AWS is also profitable, turning in an operating margin just below 17 percent. Neither IBM, Microsoft or Google disclose this figure around their cloud operations. But there’s another company that, although smaller, can provide some comparison: The cloud and Web hosting outfit Rackspace. Rackspace posted nearly $1.8 billion in revenue and a $163 million net profit, giving it an operating profit of about 9 percent.

Operating profits are better than losses, which a lot of analysts expected for the AWS unit. So it makes sense that Amazon has been investing aggressively to grow it. This investment shows up in the “property and equipment” section that’s on the last two pages of Amazon’s press release.

Of the $17 billion worth of property and equipment on Amazon’s books as of the end of 2014, more than one-third of it — over $6 billion worth — was devoted to AWS. And that figure rose 86 percent year-on-year.

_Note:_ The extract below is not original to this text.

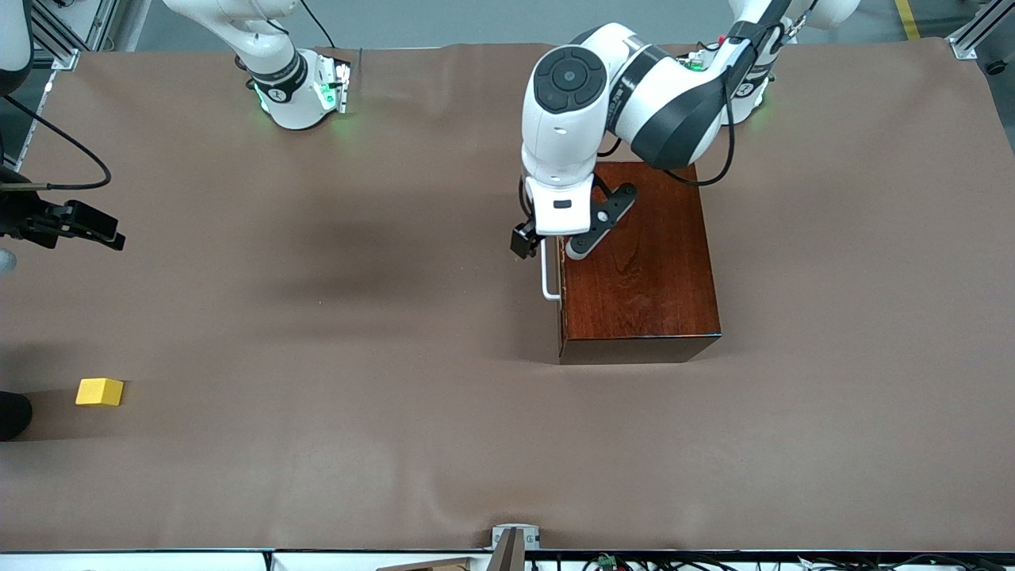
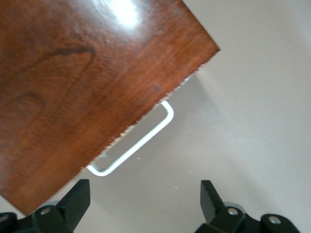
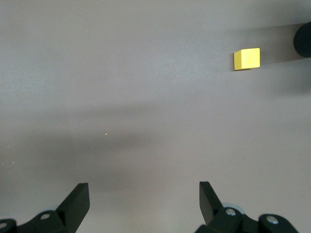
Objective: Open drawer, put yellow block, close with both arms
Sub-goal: 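Lower the left gripper beside the box to the white drawer handle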
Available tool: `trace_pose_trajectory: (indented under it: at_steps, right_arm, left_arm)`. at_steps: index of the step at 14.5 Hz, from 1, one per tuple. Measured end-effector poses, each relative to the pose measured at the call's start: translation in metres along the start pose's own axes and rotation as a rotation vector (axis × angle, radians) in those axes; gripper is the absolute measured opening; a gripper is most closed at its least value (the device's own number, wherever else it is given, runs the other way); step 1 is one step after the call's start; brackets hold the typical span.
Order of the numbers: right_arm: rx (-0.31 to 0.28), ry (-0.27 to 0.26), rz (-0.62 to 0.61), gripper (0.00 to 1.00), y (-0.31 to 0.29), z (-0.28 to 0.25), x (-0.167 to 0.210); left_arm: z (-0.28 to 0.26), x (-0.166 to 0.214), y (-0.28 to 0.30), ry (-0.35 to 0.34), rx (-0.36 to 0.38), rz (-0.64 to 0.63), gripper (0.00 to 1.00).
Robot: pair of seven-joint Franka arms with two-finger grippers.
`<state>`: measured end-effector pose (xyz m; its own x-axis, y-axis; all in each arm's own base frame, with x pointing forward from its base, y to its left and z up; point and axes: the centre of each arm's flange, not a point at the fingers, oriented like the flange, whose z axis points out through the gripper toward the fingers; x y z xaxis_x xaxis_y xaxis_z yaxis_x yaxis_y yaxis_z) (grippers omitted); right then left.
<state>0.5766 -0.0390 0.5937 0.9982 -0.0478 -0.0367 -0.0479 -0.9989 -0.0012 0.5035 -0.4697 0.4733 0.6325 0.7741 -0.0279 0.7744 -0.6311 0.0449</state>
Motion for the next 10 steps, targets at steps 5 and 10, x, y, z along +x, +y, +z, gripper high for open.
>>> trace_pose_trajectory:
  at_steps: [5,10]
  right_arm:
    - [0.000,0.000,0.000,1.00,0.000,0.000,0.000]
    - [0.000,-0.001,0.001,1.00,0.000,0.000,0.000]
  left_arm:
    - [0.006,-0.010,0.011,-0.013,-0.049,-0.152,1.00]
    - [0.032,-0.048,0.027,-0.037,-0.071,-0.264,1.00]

Here’s why: AWS as a computing entity is utterly massive. As of the end of last year it had about 1.4 million servers in operation serving more than 1 million customers. (Incidentally, that works out to revenue of about $3,317 per server during 2014.) Those servers were split up among 28 of what Amazon calls “availability zones,” including one launched in Germany last year. That investment you see is Amazon building a bigger cloud. It’s clearly not done yet.